Build a basic text search application from python with Vespa: Part 2
Evaluate search engine experiments using Python.
We want to enable Vespa users to run their experiments from python. This tutorial illustrates how to define query models and evaluation metrics to perform search engine experiments.
UPDATE 2023-12-05: learntorank is deprecated.
Photo by Eugene Golovesov on Unsplash
We show how to use the pyvespa API to run search engine experiments based on the text search app we built in the first part of this tutorial series. Specifically, we compare two different matching operators and show how to reduce the number of documents matched by the queries while keeping similar recall and precision metrics.
We assume that you have followed the first tutorial and have a variable app
holding the Vespa
connection instance that we established there. This connection should be pointing to a Docker container named cord19
running the Vespa application.
Feed additional data points
We will continue to use the CORD19 sample data that fed the search app in the first tutorial. In addition, we are going to feed a few additional data points to make it possible to get relevant metrics from our experiments. We tried to minimize the amount of data required to make this tutorial easy to reproduce. You can download the additional 494 data points below:
from pandas import read_csv
parsed_feed = read_csv("https://data.vespa-cloud.com/blog/cord19/parsed_feed_additional.csv")
parsed_feed.head(5)
We can then feed the data we just downloaded to the app
via the feed_data_point
method:
for idx, row in parsed_feed.iterrows():
fields = {
"cord_uid": str(row["cord_uid"]),
"title": str(row["title"]),
"abstract": str(row["abstract"])
}
response = app.feed_data_point(
schema = "cord19",
data_id = str(row["cord_uid"]),
fields = fields,
)
Define query models to compare
A QueryModel
is an abstraction that encapsulates all the relevant information controlling how your app matches and ranks documents. Since we are dealing with a simple text search app here, we will start by creating two query models that use BM25 to rank but differ on how they match documents.

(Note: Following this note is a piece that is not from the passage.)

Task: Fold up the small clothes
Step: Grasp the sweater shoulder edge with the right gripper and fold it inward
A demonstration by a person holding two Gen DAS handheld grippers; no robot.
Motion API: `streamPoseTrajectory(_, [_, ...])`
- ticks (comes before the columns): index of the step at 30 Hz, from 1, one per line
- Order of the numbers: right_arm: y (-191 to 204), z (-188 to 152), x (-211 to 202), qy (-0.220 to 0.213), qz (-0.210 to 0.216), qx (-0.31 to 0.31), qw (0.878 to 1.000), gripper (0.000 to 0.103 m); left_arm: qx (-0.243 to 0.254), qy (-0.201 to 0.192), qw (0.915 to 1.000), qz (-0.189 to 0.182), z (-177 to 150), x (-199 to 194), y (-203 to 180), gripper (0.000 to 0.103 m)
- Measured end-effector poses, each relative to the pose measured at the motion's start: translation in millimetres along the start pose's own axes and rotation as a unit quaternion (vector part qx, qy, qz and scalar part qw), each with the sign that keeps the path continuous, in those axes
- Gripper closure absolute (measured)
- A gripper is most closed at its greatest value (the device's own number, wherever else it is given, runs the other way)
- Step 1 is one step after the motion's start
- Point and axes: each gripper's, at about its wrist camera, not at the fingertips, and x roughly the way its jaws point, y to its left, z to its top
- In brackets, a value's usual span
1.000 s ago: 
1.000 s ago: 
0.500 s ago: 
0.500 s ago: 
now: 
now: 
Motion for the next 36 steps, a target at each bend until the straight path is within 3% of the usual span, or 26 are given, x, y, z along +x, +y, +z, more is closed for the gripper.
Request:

from learntorank.query import QueryModel, OR, WeakAnd, Ranking
or_bm25 = QueryModel(
name="or_bm25",
match_phase=OR(),
ranking=Ranking(name="bm25")
)
The first model is named or_bm25
and will match all the documents that share at least one token with the query.
from learntorank.query import WeakAnd
wand_bm25 = QueryModel(
name="wand_bm25",
match_phase=WeakAnd(hits=10),
ranking=Ranking(name="bm25")
)
The second model is named wand_bm25
and uses the WeakAnd
operator, considered an accelerated OR operator. The next section shows that the WeakAnd
operator matches fewer documents without affecting the recall and precision metrics for the case considered here. We also analyze the optimal hits
parameter to use for our specific application.
Run experiments
We can define which metrics we want to compute when running our experiments.
from learntorank.evaluation import MatchRatio, Recall, NormalizedDiscountedCumulativeGain
eval_metrics = [
MatchRatio(),
Recall(at=10),
NormalizedDiscountedCumulativeGain(at=10)
]
MatchRatio
computes the fraction of the document corpus matched by the queries. This metric will be critical when comparing match phase operators such as the OR
and the WeakAnd
. In addition, we compute Recall and NDCG metrics.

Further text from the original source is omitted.